For more severe cases of dry eye, in which the cornea is inflamed, anti-inflammatory agents are sometimes prescribed. Topical steroids (in eye drops) are safe for short-term use to combat inflammation but can cause side effects when used for a long time. RESTASIS™ and XIIDRATM prescription eye medications are a valuable treatment option for many dry eye patients. RESTASIS combats dry eye disease by helping the eyes produce healthier and more abundant tears. XIIDRA is approved to treat the signs and symptoms of the disease by reducing inflammation.
Dry Eye Procedures
If eye drops and medication don’t work, procedures may be used to treat dry eyes. Treatment will be different for each person depending on the root cause of the dry eye. Some of these procedures require a series of treatments to achieve results. Maintenance sessions may also be required.
A punctal occlusion procedure can permanently or temporarily close the tear drainage, allowing the eyes to retain the tears much longer before they evaporate. However, punctal occlusion may also increase inflammation, so your eye care professional will weigh the benefits of punctal plugs with you.
Meibomian gland expression-LipiFlow
LipiFlow is a procedure where a shell is inserted to cover your eye, which will warm the contents of the glands on the upper and lower lids. When the contents are warm and liquefied, the machine massages and pumps the contents out to clear the glands and help improve or restore oil secretion. The effectiveness of the treatment varies based on dry eye type, length of time the patient has had the condition and its severity. Maintenance of LipiFlow results improves with continued therapy such as warm compresses, lid scrubs and supplements, etc. The benefits of LipiFlow are expected to last nine to 12 months. With proper maintenance, it is possible only one treatment may be necessary, but that will vary by individual and all factors involved. There is no guarantee it will improve or resolve symptoms. The procedure can be done on both eyes at once and takes only 12 minutes.

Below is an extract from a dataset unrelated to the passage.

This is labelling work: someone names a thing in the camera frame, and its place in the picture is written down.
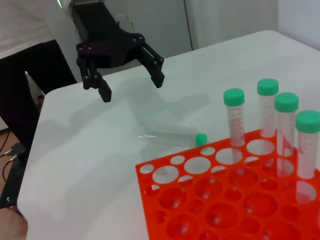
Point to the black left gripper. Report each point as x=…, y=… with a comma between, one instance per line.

Other procedures are available such as intense pulsed light treatment, scleral contact lenses and amniotic membranes and lid closure procedures for extreme cases of dry eye.
Dry eyes can be uncomfortable and affect your quality of life. Your doctor will review your test results, examine your eyes’ gland structure, and then discuss your options with you. Patients have vastly different therapeutic responses, so be patient and tenacious. Keep in mind that treating dry eye is a process. Even though there is no cure, there can be a solution.